Exercise - Type out every line of the data again, exactly.

Provided data -
---

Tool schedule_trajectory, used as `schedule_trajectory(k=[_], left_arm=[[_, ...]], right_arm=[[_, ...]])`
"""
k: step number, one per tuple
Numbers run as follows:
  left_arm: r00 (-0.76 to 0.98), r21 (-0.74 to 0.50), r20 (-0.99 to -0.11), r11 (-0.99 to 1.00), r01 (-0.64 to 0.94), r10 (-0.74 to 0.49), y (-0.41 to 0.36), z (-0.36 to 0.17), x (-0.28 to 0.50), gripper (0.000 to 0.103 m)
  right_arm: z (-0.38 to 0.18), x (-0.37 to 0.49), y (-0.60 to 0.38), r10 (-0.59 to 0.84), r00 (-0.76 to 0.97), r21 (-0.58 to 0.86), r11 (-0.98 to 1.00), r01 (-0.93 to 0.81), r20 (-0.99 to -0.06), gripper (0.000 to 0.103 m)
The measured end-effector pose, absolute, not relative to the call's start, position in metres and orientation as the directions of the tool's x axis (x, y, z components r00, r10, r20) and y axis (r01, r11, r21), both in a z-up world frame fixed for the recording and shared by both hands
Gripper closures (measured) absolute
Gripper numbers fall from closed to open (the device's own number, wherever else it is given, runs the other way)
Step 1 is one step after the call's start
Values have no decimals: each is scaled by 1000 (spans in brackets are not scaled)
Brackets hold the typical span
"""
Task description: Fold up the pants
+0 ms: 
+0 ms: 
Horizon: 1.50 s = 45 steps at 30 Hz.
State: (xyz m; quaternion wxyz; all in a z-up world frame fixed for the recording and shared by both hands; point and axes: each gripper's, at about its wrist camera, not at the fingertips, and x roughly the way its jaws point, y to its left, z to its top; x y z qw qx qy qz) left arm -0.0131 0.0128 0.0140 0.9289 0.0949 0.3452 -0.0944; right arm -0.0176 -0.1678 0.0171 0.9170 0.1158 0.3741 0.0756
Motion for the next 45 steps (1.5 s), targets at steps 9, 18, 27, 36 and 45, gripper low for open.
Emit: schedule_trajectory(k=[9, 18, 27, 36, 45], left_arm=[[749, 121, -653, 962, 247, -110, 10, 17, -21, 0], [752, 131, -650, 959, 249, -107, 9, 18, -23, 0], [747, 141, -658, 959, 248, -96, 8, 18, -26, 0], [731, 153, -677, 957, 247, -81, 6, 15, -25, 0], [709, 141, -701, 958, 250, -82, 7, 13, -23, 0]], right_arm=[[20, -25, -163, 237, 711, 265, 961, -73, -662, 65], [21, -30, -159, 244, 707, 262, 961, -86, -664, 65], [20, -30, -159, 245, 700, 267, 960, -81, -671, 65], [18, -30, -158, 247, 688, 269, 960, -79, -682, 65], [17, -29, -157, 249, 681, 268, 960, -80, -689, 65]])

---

Result of this exercise -
Tool schedule_trajectory, used as `schedule_trajectory(k=[_], left_arm=[[_, ...]], right_arm=[[_, ...]])`
"""
k: step number, one per tuple
Numbers run as follows:
  left_arm: r00 (-0.76 to 0.98), r21 (-0.74 to 0.50), r20 (-0.99 to -0.11), r11 (-0.99 to 1.00), r01 (-0.64 to 0.94), r10 (-0.74 to 0.49), y (-0.41 to 0.36), z (-0.36 to 0.17), x (-0.28 to 0.50), gripper (0.000 to 0.103 m)
  right_arm: z (-0.38 to 0.18), x (-0.37 to 0.49), y (-0.60 to 0.38), r10 (-0.59 to 0.84), r00 (-0.76 to 0.97), r21 (-0.58 to 0.86), r11 (-0.98 to 1.00), r01 (-0.93 to 0.81), r20 (-0.99 to -0.06), gripper (0.000 to 0.103 m)
The measured end-effector pose, absolute, not relative to the call's start, position in metres and orientation as the directions of the tool's x axis (x, y, z components r00, r10, r20) and y axis (r01, r11, r21), both in a z-up world frame fixed for the recording and shared by both hands
Gripper closures (measured) absolute
Gripper numbers fall from closed to open (the device's own number, wherever else it is given, runs the other way)
Step 1 is one step after the call's start
Values have no decimals: each is scaled by 1000 (spans in brackets are not scaled)
Brackets hold the typical span
"""
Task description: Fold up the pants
+0 ms: 
+0 ms: 
Horizon: 1.50 s = 45 steps at 30 Hz.
State: (xyz m; quaternion wxyz; all in a z-up world frame fixed for the recording and shared by both hands; point and axes: each gripper's, at about its wrist camera, not at the fingertips, and x roughly the way its jaws point, y to its left, z to its top; x y z qw qx qy qz) left arm -0.0131 0.0128 0.0140 0.9289 0.0949 0.3452 -0.0944; right arm -0.0176 -0.1678 0.0171 0.9170 0.1158 0.3741 0.0756
Motion for the next 45 steps (1.5 s), targets at steps 9, 18, 27, 36 and 45, gripper low for open.
Emit: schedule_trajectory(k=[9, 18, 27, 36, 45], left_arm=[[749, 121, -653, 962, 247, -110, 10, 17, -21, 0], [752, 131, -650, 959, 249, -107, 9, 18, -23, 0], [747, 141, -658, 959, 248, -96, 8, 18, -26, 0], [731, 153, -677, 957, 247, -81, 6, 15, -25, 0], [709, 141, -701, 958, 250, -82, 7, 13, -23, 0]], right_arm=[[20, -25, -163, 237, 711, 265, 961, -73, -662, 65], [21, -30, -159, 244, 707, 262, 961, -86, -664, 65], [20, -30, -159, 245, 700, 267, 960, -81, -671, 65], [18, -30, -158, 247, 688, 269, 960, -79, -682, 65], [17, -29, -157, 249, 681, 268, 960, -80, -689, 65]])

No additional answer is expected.